===== Source material =====

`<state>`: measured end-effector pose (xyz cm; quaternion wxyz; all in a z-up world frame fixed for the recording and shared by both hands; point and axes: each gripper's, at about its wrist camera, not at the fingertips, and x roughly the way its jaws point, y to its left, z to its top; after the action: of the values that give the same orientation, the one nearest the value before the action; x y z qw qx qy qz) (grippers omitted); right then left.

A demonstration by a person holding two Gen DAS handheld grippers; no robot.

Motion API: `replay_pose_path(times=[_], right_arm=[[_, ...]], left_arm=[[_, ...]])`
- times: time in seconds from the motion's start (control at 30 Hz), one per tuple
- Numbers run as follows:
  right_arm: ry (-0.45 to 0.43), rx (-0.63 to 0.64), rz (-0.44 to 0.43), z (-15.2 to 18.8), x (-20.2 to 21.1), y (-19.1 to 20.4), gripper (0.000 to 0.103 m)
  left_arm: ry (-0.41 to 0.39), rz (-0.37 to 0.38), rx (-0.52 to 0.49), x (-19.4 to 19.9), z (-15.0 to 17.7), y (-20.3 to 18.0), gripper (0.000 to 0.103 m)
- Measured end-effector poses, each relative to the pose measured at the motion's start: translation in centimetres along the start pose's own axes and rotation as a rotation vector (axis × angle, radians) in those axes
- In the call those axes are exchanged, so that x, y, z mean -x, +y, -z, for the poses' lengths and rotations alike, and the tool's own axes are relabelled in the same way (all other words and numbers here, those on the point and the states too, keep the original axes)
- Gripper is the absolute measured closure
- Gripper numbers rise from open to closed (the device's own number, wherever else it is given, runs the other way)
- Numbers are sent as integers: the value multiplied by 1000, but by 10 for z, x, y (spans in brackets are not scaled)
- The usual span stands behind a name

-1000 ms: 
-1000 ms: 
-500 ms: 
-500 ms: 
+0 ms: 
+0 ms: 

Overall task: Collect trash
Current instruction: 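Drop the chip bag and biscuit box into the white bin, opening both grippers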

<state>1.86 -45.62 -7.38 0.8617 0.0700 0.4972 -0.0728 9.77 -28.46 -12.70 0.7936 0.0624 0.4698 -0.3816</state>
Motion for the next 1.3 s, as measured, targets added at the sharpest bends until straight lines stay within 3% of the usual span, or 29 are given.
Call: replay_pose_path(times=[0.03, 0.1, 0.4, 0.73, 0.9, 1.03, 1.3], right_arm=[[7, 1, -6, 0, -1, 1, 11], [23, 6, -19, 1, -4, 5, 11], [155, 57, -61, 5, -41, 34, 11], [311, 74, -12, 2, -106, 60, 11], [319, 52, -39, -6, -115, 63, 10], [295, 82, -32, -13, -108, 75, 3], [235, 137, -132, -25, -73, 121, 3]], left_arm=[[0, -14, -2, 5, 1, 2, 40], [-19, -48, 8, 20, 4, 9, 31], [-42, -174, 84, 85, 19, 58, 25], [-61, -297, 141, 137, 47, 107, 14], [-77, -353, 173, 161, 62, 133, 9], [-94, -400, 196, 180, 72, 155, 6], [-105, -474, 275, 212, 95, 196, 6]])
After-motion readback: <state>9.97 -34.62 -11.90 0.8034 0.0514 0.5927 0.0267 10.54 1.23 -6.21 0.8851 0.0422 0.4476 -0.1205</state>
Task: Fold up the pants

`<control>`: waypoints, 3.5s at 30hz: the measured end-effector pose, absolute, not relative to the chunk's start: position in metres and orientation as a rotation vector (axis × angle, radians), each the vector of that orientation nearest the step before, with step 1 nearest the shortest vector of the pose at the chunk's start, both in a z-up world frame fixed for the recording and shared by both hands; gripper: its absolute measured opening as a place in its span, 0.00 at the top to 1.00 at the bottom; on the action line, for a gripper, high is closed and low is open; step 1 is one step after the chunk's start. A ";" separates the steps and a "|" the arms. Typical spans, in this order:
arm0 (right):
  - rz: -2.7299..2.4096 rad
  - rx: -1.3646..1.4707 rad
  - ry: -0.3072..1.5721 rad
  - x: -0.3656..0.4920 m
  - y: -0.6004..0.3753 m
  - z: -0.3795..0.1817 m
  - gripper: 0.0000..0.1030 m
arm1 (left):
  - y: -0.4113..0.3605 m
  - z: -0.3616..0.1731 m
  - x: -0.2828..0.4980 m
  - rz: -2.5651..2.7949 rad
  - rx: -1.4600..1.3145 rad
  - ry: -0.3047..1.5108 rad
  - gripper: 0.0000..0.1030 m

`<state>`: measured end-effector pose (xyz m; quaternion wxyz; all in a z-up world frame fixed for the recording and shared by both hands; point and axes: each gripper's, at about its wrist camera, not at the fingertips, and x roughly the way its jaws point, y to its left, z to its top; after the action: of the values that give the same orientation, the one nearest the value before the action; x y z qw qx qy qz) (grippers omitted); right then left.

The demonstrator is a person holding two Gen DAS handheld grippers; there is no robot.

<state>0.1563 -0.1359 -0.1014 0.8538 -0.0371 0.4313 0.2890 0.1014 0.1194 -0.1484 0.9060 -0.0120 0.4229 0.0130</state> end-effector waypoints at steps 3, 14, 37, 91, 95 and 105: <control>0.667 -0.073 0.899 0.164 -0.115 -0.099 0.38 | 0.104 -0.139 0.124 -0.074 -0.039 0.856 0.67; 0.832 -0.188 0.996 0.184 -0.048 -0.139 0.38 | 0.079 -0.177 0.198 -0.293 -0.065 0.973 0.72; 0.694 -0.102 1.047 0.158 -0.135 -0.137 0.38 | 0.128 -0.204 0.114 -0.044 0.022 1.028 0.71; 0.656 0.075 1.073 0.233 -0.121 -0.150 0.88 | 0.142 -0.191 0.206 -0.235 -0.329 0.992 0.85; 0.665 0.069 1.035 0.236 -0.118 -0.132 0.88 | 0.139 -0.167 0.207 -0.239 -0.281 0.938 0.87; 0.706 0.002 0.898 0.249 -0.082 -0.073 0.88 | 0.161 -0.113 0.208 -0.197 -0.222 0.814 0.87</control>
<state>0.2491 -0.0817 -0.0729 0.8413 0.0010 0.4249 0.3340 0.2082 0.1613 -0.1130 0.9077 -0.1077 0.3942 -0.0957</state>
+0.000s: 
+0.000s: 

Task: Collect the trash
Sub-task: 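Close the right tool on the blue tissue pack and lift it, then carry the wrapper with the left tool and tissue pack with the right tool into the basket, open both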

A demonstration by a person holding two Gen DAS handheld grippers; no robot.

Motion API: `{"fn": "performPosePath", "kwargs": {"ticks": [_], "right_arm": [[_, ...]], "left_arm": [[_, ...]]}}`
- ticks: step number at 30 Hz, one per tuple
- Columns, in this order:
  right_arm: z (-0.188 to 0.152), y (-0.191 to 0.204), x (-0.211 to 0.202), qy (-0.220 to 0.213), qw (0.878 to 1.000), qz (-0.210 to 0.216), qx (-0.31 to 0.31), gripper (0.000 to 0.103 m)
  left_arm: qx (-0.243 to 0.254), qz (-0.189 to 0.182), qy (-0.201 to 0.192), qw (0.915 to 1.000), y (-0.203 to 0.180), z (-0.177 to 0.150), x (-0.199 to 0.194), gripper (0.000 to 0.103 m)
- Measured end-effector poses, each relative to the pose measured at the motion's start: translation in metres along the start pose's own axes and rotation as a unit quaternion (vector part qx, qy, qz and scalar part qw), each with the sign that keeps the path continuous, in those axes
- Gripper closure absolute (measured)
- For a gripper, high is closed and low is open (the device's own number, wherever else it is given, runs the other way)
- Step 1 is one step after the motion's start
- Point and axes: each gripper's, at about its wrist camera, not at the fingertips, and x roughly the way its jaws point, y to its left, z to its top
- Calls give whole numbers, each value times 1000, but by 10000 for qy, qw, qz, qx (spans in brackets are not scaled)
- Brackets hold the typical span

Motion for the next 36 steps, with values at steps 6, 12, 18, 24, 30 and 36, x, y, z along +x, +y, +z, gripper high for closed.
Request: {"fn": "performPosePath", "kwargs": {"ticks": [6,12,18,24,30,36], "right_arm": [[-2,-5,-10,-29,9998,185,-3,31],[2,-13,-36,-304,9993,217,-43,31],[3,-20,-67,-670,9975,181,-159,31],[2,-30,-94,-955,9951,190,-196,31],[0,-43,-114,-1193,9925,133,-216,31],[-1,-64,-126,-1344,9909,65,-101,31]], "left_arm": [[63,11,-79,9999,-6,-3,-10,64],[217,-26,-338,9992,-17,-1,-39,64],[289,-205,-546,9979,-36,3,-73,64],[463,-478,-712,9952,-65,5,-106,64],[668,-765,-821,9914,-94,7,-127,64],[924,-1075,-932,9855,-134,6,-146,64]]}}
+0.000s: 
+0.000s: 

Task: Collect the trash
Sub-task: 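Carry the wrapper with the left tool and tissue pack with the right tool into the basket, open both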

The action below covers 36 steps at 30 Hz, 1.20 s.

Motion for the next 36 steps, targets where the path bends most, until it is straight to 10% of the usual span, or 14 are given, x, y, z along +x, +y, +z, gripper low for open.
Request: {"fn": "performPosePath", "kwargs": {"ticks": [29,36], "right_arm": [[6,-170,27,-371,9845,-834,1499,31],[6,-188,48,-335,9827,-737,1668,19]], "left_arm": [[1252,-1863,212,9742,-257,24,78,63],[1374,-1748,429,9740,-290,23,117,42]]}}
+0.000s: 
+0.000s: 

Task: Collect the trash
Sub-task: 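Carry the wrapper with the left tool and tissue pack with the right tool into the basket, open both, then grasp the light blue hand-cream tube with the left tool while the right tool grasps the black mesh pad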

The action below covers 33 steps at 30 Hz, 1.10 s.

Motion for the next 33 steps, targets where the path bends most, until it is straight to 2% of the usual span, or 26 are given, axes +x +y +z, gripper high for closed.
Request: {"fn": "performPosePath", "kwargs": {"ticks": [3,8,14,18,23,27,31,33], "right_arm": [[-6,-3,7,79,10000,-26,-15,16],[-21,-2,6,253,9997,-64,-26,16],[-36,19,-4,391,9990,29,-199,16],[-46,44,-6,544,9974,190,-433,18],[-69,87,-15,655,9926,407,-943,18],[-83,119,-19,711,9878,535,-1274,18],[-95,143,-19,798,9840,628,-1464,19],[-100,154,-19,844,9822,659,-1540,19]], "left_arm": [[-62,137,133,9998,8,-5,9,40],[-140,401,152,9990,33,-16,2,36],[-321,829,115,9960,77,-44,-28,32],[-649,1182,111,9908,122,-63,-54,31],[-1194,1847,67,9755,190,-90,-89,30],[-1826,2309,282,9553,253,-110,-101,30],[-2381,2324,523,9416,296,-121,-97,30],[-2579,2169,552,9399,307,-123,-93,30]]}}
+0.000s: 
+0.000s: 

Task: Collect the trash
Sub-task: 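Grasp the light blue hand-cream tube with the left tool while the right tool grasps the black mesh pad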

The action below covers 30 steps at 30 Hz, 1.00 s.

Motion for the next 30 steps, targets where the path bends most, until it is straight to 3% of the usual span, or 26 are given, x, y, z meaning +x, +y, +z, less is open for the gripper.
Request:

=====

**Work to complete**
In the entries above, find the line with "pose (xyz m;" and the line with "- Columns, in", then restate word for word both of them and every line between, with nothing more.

**Response area**
`<state>`: measured end-effector pose (xyz m; quaternion wxyz; all in a z-up world frame fixed for the recording and shared by both hands; point and axes: each gripper's, at about its wrist camera, not at the fingertips, and x roughly the way its jaws point, y to its left, z to its top; after the action: of the values that give the same orientation, the one nearest the value before the action; x y z qw qx qy qz) (grippers omitted); right then left.

The demonstrator is a person holding two Gen DAS handheld grippers; there is no robot.

<state>0.1563 -0.1359 -0.1014 0.8538 -0.0371 0.4313 0.2890 0.1014 0.1194 -0.1484 0.9060 -0.0120 0.4229 0.0130</state> end-effector waypoints at steps 3, 14, 37, 91, 95 and 105: <control>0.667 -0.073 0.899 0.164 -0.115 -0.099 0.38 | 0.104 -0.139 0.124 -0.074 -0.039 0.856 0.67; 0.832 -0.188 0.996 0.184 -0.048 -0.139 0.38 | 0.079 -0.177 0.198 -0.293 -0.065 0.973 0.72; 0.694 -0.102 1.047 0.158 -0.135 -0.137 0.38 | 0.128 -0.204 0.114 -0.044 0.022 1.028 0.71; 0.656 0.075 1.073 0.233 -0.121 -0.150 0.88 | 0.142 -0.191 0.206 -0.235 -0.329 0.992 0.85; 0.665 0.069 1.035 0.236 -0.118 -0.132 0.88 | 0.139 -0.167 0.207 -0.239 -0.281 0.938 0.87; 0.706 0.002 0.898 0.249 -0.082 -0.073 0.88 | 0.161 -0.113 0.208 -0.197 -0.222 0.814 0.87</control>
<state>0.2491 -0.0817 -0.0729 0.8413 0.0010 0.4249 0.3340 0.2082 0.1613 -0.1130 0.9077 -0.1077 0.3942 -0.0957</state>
+0.000s: 
+0.000s: 

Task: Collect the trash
Sub-task: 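Close the right tool on the blue tissue pack and lift it, then carry the wrapper with the left tool and tissue pack with the right tool into the basket, open both
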
A demonstration by a person holding two Gen DAS handheld grippers; no robot.

Motion API: `{"fn": "performPosePath", "kwargs": {"ticks": [_], "right_arm": [[_, ...]], "left_arm": [[_, ...]]}}`
- ticks: step number at 30 Hz, one per tuple
- Columns, in this order:

This response is complete, and nothing else is pending.